The adder’s tongue fern is generally believed to have the largest number of chromosomes with 1262, compared to the human’s 46.

Distribution
It is native to many regions with a wide scattered distribution: throughout temperate through tropical Africa and throughout the temperate Northern Hemisphere in Europe, northeastern North America, temperate Asia, and Eurasia.

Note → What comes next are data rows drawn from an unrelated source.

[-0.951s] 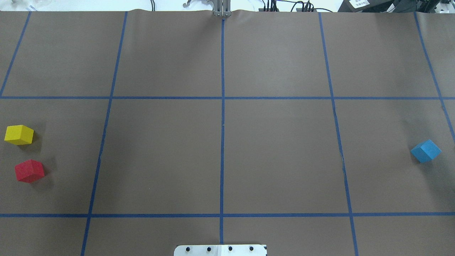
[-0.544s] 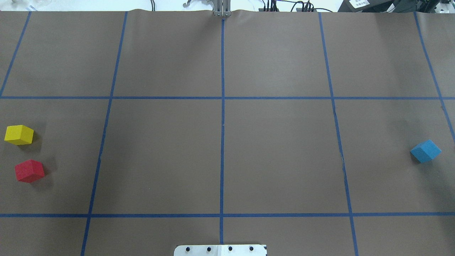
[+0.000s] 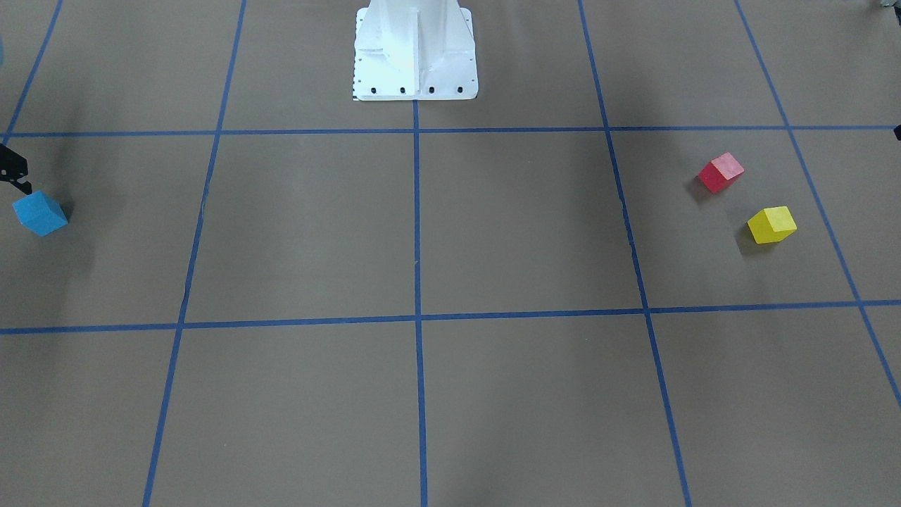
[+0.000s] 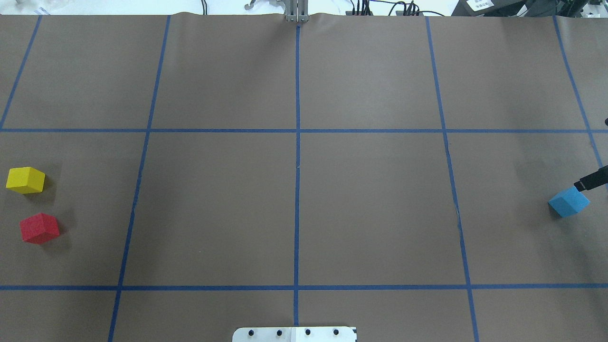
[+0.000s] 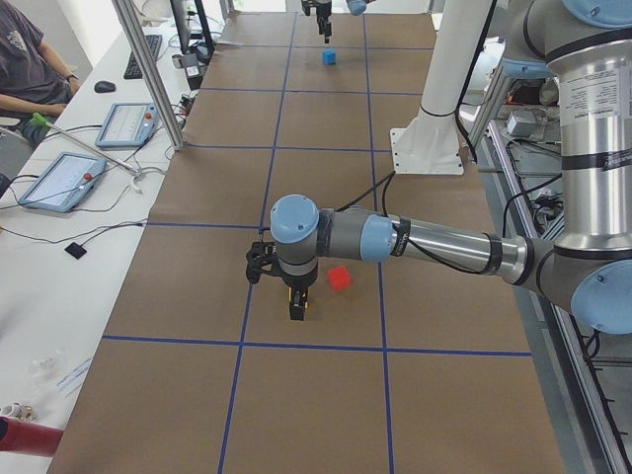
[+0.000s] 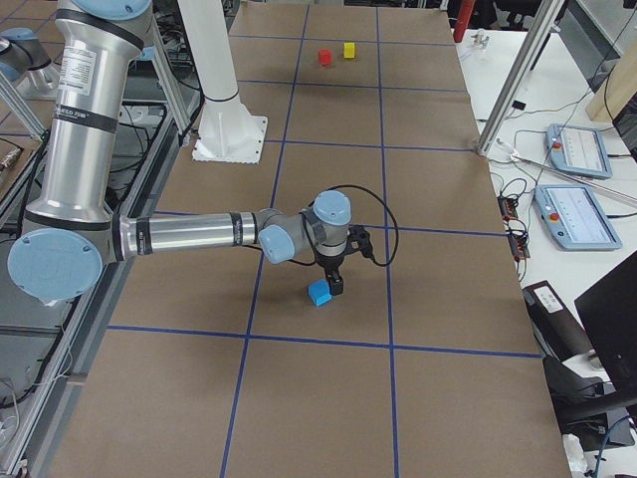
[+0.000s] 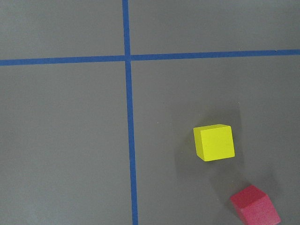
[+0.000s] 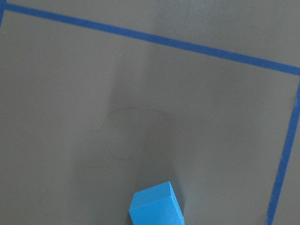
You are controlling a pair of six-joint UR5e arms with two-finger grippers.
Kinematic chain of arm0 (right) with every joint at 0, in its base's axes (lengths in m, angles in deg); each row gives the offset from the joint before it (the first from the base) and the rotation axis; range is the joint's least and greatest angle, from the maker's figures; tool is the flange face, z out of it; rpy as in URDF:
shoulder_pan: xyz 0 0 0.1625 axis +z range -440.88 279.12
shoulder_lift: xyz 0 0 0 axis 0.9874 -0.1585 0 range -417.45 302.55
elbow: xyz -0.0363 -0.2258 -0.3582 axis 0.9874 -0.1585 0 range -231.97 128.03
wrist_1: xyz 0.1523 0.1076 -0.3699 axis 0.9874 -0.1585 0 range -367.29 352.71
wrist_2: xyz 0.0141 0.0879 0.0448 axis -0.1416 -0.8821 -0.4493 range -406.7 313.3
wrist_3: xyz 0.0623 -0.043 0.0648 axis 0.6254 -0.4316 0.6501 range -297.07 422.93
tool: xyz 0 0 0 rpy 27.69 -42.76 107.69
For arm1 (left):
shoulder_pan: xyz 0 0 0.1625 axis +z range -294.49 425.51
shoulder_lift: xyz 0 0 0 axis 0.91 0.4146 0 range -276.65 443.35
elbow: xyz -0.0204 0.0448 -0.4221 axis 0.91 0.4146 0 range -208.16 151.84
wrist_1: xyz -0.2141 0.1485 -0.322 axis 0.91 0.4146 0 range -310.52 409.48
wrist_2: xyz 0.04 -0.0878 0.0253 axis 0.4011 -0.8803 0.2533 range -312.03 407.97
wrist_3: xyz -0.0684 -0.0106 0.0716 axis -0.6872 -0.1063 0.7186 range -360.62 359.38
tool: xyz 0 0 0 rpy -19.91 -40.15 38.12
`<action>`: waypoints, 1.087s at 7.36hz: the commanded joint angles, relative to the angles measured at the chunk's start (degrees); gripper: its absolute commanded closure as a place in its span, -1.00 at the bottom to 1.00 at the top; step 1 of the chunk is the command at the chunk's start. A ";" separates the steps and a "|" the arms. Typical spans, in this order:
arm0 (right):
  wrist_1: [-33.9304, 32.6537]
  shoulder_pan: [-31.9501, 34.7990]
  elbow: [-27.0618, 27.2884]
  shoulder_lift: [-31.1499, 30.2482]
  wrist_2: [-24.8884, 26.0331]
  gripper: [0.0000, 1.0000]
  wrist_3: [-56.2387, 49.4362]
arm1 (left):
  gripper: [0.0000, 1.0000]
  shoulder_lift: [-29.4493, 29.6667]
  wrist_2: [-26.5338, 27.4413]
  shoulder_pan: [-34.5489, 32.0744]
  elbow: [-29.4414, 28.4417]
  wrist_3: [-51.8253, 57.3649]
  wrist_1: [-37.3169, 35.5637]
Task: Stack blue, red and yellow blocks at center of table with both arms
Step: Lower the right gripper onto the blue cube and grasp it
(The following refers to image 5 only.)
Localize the red block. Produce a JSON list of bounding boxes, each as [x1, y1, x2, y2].
[[327, 266, 353, 292]]

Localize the green handled metal rod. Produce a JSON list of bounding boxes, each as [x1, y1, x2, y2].
[[33, 113, 141, 177]]

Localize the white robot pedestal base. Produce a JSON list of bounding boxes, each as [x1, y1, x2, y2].
[[390, 0, 496, 176]]

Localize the aluminium frame post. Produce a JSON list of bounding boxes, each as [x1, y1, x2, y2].
[[112, 0, 184, 151]]

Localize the grey power adapter box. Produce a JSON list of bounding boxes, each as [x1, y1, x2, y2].
[[507, 110, 537, 137]]

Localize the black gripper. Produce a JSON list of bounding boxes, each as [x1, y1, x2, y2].
[[279, 270, 317, 322], [315, 0, 332, 41]]

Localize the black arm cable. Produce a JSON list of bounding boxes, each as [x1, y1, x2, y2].
[[340, 171, 500, 276]]

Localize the small black square pad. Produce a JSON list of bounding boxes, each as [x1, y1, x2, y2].
[[64, 242, 87, 260]]

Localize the blue teach pendant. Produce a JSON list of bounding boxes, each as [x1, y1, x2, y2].
[[18, 152, 107, 213], [95, 103, 159, 149]]

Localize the seated person grey shirt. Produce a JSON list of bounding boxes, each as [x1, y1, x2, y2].
[[1, 1, 81, 147]]

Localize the blue block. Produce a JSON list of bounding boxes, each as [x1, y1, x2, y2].
[[322, 48, 337, 65]]

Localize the black computer mouse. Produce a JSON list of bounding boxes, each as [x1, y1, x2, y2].
[[94, 80, 117, 94]]

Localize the red cylinder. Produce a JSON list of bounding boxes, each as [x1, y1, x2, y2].
[[1, 417, 64, 457]]

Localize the yellow block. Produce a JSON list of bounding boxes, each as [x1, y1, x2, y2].
[[286, 286, 311, 314]]

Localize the black keyboard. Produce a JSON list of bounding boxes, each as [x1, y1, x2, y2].
[[122, 34, 164, 81]]

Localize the far blue teach pendant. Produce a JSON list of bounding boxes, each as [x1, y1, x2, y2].
[[95, 103, 159, 149]]

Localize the brown paper table cover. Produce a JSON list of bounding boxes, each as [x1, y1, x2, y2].
[[50, 14, 564, 473]]

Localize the near blue teach pendant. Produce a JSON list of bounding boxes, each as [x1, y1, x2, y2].
[[18, 152, 107, 213]]

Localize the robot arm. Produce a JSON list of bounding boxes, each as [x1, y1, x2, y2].
[[271, 1, 631, 335], [313, 0, 368, 43]]

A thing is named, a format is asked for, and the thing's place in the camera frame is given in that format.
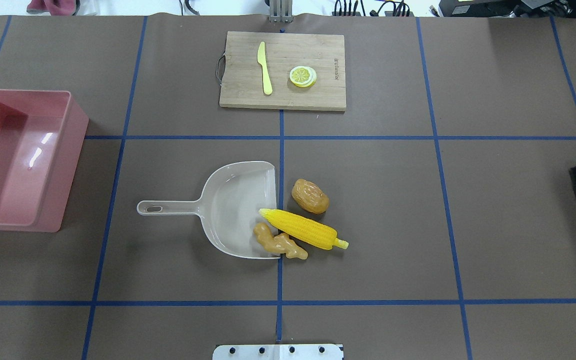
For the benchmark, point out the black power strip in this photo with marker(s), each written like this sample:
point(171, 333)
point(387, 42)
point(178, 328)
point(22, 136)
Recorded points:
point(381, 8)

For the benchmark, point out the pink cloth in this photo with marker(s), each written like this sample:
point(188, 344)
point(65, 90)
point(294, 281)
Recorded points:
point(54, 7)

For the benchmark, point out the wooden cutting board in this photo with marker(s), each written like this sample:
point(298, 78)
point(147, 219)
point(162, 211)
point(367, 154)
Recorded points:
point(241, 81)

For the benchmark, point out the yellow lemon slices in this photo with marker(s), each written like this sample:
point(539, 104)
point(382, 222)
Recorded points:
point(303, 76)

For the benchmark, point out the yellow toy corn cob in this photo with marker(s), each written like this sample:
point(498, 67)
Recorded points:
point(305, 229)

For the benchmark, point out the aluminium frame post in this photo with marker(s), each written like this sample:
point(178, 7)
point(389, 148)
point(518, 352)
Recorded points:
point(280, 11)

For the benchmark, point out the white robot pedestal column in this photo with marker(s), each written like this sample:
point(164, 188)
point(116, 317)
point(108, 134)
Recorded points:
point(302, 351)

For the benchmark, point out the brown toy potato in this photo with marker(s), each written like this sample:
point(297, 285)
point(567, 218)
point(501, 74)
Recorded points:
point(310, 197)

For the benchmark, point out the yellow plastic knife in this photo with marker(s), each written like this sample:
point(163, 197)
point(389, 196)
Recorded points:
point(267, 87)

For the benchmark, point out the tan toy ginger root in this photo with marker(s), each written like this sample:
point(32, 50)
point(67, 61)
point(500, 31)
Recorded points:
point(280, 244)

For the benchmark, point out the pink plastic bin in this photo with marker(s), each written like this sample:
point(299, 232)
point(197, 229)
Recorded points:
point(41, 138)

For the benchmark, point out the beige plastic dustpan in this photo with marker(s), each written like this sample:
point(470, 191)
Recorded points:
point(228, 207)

This small, hard-to-spot plant can occur singly in unimproved pastures, rock crevices and grassy path-sides, but also can occur in colonies of hundreds of plants in sand dunes.

Description
Ophioglossum vulgatum grows from a rhizome base to 10–20 cm tall (rarely to 30 cm). It consists of a two-part frond, separated into a rounded diamond-shaped sheath and narrow spore-bearing spike. The spike has around 10-40 segments on each side.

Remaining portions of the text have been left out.